Computer-aided design CAD. A computer system used to design a model of a product. Geometry is required for CAD.
corresponding angles Angles created by a transversal that crosses other lines. Corresponding angles have the same measurement when a transversal crosses lines that are parallel.
degrees A common unit of measurement used to measure the size of an angle. Degrees are represented by a small circle positioned above and to the right of a number.
exterior angles An angle located outside two lines or outside a closed figure. Exterior angles can be equal to each other, depending on the relationship between the lines.
geometry The branch of mathematics that involves the measurements, properties, and relationships of all shapes and sizes of things. Geometry combines simple shapes such as circles, triangles, and squares to create more complex shapes.
interior angles An angle located between two lines or within a closed figure. Interior angles can can be equal to each other or supplementary.
intersect To meet, cut across, or overlap. Two intersecting lines form the shape of an "X."
line A series of points that extends endlessly in two directions. A line is perfectly straight, and its length cannot be measured.
line segment A section of a line with two endpoints that indicate where the section ends. The length of a line segment can be measured.
lines A series of points that extends endlessly in two directions. A line is perfectly straight, and its length cannot be measured.
mathematics The study of numbers and quantities and their relationships. Mathematics requires an understanding of the logic and rules used to solve numerical problems.
obtuse angle An angle that measures greater than 90 degrees but less than 180 degrees. An obtuse angle cannot be present in a right triangle.
parallel lines Two lines in the same plane that, no matter how far they extend, do not intersect with each other. Parallel lines are the same distance apart at any given point.
perpendicular lines Two lines that intersect to form a 90° angle. The measurement of the angle formed by perpendicular lines may be indicated with a square instead of a number of degrees.
plane A flat surface that extends infinitely in any direction in three dimensions. A plane is represented on blueprints by a square or rectangle.
point A dot that indicates a definite position or location. A point has no width, depth, or length.
programming The creation of program codes and instructions used to run a machine tool controlled by a computer. CNC programming requires the use of geometry.
ray A portion of a line that has only one endpoint and extends infinitely in one direction. The length of a ray cannot be measured.

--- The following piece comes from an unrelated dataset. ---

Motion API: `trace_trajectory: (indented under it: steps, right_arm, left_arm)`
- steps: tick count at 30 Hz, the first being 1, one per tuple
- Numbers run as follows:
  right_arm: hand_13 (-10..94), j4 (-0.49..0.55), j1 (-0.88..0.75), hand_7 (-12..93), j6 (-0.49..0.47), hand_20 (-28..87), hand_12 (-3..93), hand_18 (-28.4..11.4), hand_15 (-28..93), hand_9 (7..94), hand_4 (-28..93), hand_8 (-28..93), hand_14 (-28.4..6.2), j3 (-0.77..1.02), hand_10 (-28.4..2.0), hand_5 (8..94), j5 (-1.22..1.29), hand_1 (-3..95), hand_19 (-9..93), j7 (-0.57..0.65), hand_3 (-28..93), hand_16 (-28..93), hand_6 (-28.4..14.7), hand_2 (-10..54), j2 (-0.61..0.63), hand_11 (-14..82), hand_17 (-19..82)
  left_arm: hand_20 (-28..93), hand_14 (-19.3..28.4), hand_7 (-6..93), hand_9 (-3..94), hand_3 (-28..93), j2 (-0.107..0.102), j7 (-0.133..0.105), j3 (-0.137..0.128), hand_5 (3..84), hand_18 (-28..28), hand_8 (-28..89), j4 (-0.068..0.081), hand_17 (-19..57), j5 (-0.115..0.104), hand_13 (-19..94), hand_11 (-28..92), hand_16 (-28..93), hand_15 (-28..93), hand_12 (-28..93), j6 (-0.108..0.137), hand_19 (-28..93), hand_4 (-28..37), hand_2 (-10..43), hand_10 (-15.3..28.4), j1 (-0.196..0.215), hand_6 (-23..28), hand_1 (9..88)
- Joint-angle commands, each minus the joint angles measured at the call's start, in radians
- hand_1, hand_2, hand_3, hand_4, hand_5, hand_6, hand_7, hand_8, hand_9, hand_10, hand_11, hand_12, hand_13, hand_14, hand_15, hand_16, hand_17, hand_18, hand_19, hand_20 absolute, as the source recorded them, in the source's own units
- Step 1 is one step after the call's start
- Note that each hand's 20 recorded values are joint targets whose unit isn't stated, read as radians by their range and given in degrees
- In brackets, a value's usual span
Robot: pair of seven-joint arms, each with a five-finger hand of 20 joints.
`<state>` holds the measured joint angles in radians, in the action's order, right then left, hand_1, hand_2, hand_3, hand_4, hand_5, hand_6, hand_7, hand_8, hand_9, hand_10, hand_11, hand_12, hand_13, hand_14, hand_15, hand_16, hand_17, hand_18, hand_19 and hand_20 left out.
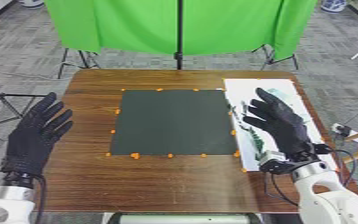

reflex angle An angle that measures greater than 180 degrees but less than 360 degrees. Reflex angles may help determine the value of unknown angles.
right angle An angle that measures exactly 90 degrees. When a right angle is present in a triangle, the remaining angles must be acute.
straight angle An angle that measures exactly 180 degrees. The sides of many geometric forms are straight angles.
supplementary angles Two angles that combine to measure exactly 180 degrees. Supplementary angles are also adjacent angles.
supplementary interior angles Two angles whose measurements equal 180 degrees. Supplementary angles appear as two interior angles on the same side of the transversal.
transversal A line that intersects two or more lines at different points. A transversal forms several different angles with the line that it intersects.
variables Symbols, such as a letters of the alphabet, that represent an unknown quantity. X and Y are commonly used as variables.
vertex The point of an angle where its two sides meet. On some prints, an angle may be identified only by its vertex.
vertical angles Two angles opposite each other that share the same vertex and are formed by intersecting lines. Vertical angles always have the same measurement in degrees.